James Delgado, the director of maritime heritage for the National Oceanic and Atmospheric Administration (NOAA), says that any time you take an irreplaceable record of the past and make it a commodity, things are going to get ugly. He sees no end to the debate, but feels management of these cultural resources should be consensual and community-based.

“What you need is a more thoughtful process where you figure things out based on a multitude of interests,” says Delgado.

The idea of protecting wreck sites from fishing trawlers is gaining attention through Brennan’s research, but it has yet to affect policy. Meanwhile, commercial fishers aren’t helping to quell the urgency: they’re trawling deeper and further offshore, putting previously untouched wrecks at risk.

“I don’t have an emotional attachment to wrecks,” admits Mark Leach, a fisher from Cape Cod. “But I am an advocate for keeping them down there, since we know that any place a boat has sunk there’s bound to be more fish. Wrecks are always a positive thing for fish habitat.”

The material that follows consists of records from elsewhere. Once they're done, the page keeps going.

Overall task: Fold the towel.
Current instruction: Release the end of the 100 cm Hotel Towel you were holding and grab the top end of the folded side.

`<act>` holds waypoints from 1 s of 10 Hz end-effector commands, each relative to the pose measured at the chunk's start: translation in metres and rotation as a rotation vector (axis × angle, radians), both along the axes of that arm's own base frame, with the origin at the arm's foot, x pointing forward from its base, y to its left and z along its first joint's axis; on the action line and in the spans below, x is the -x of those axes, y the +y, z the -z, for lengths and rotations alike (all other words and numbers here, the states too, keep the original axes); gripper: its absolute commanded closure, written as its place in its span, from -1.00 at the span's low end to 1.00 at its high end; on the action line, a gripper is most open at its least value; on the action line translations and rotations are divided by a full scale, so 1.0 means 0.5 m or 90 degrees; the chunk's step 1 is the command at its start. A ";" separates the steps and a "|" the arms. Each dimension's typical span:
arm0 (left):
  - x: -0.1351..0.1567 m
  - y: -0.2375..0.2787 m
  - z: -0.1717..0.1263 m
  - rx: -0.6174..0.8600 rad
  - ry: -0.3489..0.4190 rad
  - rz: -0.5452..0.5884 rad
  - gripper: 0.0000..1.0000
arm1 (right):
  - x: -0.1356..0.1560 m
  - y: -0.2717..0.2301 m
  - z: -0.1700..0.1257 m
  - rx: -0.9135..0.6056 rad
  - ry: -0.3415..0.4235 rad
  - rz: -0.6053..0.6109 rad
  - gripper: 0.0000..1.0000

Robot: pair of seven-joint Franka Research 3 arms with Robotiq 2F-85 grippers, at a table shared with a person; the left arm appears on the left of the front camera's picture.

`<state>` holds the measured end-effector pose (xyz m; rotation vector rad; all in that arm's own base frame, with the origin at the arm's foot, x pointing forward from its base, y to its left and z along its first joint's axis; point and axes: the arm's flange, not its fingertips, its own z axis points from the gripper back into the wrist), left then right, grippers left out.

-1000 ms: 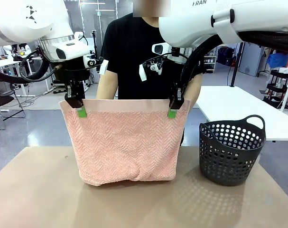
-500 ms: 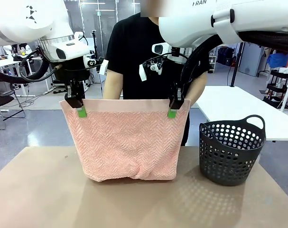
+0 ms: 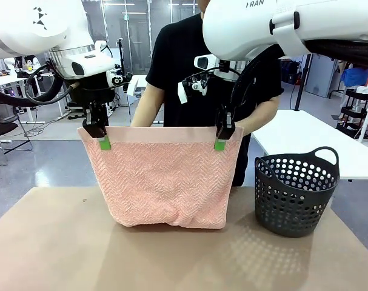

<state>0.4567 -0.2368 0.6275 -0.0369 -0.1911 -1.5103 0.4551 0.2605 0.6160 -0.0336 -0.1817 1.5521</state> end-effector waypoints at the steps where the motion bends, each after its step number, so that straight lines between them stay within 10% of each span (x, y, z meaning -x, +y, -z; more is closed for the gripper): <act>1: -0.001 0.000 -0.004 0.002 -0.002 0.000 1.00 | 0.000 0.000 0.000 0.000 -0.001 -0.002 1.00; 10: -0.001 0.000 -0.004 0.002 -0.002 0.000 1.00 | 0.000 0.000 0.000 0.000 -0.001 -0.002 1.00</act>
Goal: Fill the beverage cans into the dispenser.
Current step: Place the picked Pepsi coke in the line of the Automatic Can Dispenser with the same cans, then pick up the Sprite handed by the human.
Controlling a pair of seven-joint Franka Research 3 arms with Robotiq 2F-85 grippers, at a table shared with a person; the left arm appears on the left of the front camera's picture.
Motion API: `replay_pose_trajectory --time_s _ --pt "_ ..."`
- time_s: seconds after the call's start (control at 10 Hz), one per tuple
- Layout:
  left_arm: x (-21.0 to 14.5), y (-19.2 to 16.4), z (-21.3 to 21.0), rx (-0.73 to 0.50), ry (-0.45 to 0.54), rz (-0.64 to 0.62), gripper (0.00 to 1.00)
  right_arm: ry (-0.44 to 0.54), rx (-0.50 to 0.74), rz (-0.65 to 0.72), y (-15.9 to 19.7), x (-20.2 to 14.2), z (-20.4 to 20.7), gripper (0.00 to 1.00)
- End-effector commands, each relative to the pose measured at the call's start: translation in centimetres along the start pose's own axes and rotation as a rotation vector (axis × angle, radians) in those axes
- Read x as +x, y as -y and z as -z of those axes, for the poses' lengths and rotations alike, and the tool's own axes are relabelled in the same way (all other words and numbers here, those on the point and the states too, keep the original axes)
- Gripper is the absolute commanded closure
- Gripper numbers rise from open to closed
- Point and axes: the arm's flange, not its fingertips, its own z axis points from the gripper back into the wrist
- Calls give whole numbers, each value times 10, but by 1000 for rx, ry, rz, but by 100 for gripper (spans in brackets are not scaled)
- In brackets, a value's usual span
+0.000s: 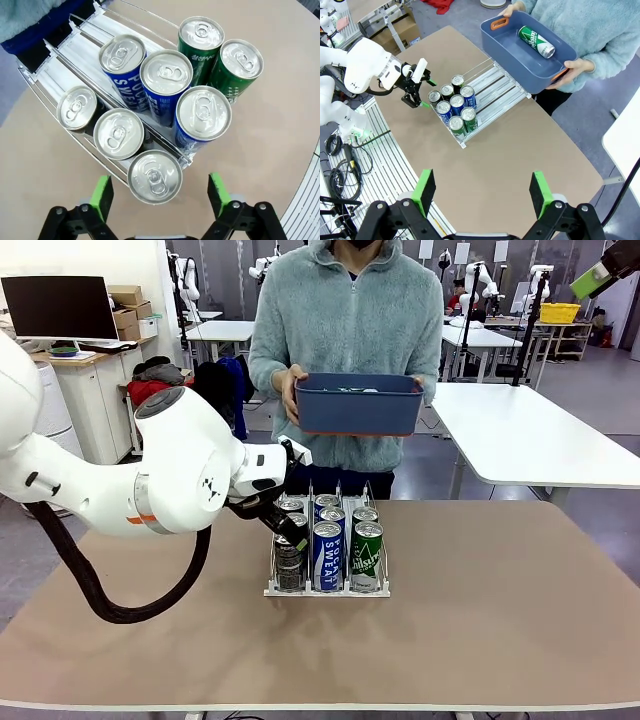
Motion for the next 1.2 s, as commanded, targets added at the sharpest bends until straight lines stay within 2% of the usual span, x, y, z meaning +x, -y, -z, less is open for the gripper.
replay_pose_trajectory --time_s 0.0,0.7,0.9,1.1 --pt "1 -5 10 -21 -19 3 0 -1 6 -1 0 -1 2 0" --pt "-1 -1 11 -9 -19 -3 1 -1 6 -1 0 -1 2 0" --pt "0 -6 -28 -98 -2 27 0 -1 6 -1 0 -1 2 0" --pt "12 -11 -76 -96 13 94 0 -1 6 -1 0 -1 2 0"
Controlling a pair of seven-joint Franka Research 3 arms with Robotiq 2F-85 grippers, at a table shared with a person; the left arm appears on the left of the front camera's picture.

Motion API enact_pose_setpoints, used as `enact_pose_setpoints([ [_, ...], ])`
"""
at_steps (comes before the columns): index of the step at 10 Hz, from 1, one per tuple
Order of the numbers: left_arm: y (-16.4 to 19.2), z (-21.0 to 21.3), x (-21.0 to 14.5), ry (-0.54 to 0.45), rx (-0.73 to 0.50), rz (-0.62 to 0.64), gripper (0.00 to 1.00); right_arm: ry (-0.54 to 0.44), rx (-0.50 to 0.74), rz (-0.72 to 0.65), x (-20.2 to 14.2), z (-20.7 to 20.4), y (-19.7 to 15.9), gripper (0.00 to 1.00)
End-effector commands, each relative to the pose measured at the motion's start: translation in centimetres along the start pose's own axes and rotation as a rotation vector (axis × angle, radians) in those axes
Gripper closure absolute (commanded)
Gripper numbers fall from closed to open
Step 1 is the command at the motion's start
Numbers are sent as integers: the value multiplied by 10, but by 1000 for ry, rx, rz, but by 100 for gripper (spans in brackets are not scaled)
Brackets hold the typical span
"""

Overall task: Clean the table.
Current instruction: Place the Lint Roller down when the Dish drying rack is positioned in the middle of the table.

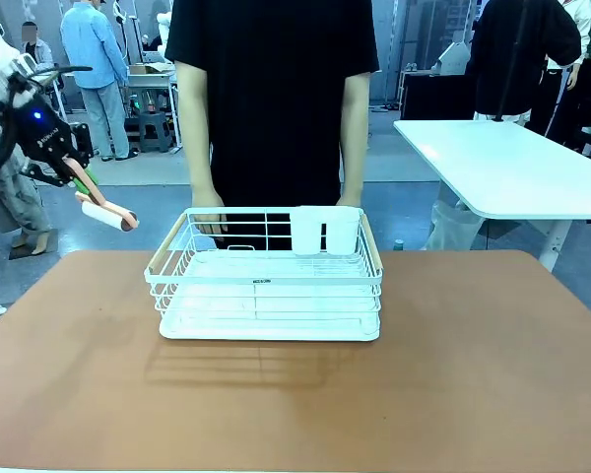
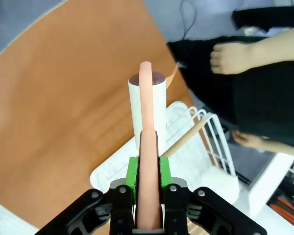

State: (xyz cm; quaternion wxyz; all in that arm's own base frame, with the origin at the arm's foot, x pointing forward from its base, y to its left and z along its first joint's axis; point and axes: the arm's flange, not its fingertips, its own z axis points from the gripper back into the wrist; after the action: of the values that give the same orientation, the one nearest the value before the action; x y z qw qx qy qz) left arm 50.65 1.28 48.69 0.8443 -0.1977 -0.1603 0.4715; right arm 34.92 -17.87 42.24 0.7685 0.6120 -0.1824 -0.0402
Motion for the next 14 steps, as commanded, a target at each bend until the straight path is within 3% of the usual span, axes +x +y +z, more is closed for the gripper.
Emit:
enact_pose_setpoints([
  [1, 14, -24, -12, -117, -53, -20, 79, -4, -1, -5, 0, 0, 4, 0],
  [5, 36, -67, -8, -69, -24, 28, 79, -4, -1, -5, 0, 0, 4, 0],
  [7, 54, -86, -8, 2, 9, 84, 79, -4, -1, -5, 0, 0, 4, 0],
  [10, 81, -117, -6, -20, 29, 190, 79, -4, -1, -5, 0, 0, 4, 0],
  [13, 91, -122, -7, 4, 20, 229, 79, -4, -1, -5, 0, 0, 4, 0],
  [14, 91, -119, -8, 8, 20, 234, 50, -4, -1, -5, 0, 0, 4, 0],
])
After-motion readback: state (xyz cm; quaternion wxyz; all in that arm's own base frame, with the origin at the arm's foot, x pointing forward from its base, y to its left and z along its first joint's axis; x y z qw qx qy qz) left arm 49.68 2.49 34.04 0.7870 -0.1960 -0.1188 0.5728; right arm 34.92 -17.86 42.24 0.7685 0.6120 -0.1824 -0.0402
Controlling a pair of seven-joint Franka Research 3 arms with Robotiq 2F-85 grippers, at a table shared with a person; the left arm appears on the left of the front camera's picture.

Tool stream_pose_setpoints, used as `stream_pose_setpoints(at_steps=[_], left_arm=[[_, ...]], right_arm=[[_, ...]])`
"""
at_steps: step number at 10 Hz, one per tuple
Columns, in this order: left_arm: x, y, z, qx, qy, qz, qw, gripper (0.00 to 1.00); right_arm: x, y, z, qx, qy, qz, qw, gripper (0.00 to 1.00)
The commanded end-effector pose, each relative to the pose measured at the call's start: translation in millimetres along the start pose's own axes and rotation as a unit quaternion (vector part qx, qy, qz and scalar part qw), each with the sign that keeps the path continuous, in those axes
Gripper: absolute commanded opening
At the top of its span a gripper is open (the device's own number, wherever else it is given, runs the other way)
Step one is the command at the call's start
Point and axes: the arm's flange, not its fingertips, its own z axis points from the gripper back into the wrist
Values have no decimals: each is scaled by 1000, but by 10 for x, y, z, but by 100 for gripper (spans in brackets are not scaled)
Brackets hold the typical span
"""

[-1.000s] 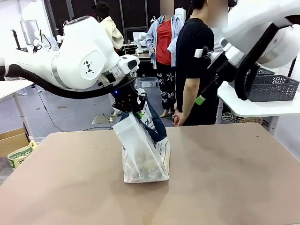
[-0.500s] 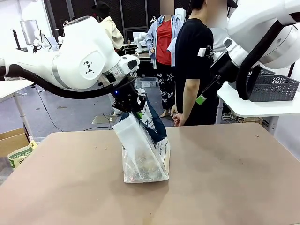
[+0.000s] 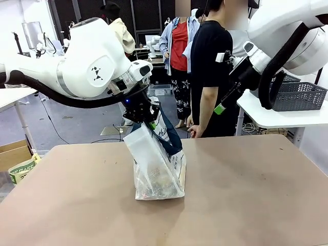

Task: Transfer purchased items from the store into the shopping bag.
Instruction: Move the Reusable shopping bag to the right side of the table.

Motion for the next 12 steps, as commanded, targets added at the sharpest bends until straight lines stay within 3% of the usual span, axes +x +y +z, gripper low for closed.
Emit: stream_pose_setpoints(at_steps=[1,2,6,9,12], left_arm=[[-1,13,11,0,-1,5,1000,0],[0,0,0,0,0,0,1000,0],[151,169,615,59,-15,-2,998,0],[283,520,1016,84,-24,3,996,0],[233,966,1340,141,-38,-38,988,0]], right_arm=[[18,-9,5,-8,5,-6,1000,100],[18,-9,5,-8,5,-6,1000,100],[18,-9,5,-8,5,-6,1000,100],[18,-9,5,-8,5,-6,1000,100],[18,-9,5,-8,5,-6,1000,100]])
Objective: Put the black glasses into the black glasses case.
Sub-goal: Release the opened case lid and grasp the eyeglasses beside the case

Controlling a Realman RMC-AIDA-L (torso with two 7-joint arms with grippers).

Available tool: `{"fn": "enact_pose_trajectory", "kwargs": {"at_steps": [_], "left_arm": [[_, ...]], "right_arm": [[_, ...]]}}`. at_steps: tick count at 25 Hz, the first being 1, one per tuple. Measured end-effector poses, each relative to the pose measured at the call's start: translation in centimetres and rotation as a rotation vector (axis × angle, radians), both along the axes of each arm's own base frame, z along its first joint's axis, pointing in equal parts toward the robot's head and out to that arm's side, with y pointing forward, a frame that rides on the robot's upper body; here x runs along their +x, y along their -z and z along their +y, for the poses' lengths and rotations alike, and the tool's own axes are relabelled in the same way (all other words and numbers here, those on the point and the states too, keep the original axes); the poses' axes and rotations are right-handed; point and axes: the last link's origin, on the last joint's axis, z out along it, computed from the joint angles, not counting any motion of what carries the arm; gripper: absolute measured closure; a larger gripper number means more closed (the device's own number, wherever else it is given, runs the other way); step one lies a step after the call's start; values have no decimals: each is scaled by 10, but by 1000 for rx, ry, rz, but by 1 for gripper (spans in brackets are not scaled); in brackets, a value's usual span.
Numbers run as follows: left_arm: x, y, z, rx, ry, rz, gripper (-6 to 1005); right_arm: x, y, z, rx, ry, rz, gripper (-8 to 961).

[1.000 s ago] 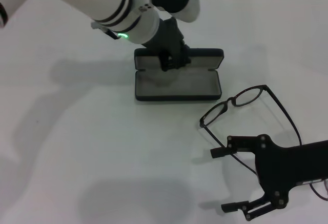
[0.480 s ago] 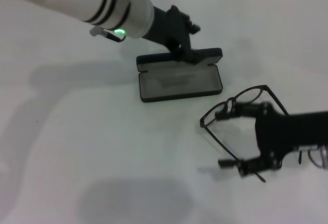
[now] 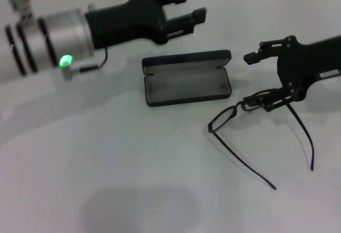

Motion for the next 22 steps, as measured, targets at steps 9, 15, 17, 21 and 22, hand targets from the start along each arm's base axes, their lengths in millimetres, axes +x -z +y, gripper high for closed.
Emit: {"fn": "enact_pose_trajectory", "kwargs": {"at_steps": [9, 15, 17, 21, 22], "left_arm": [[-26, 2, -19, 9, -2, -137, 368], [-31, 3, -24, 12, 0, -156, 374], [-31, 2, -24, 12, 1, -157, 374], [-31, 2, -24, 12, 4, -159, 375], [-31, 2, -24, 12, 5, -159, 375]], "right_arm": [[-29, 33, 17, -59, -74, -536, 185], [-39, 64, 18, -22, -172, -637, 212], [-40, 69, 18, -16, -191, -640, 234], [-43, 78, 15, -18, -225, -636, 277], [-44, 81, 14, -21, -232, -636, 288]]}}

Brennan gets it, but he’s hopeful archaeologists can eventually partner with the fishing industry to slow down the trail of devastation. There are some synergies, he says, that can benefit both sides.

“We’re trying to work with the fishing community to let them know where wrecks are located so they don’t get their expensive gear snagged,” he says. “And, we’re showing them that marine protected areas can ultimately increase the size of local fisheries as fish ‘spill over’ from reserves into fishing areas as adults.”

While the idea of partnering with the commercial fishing industry may be a stretch, it’s a small ray of hope for marine archaeologists. With little chance of burying the hatchet with treasure hunters, they’ll latch on to any alliance they can to save wrecks.

Correction: A previous version of this article implied that Sean Kingsley was a representative of Odyssey Marine Exploration.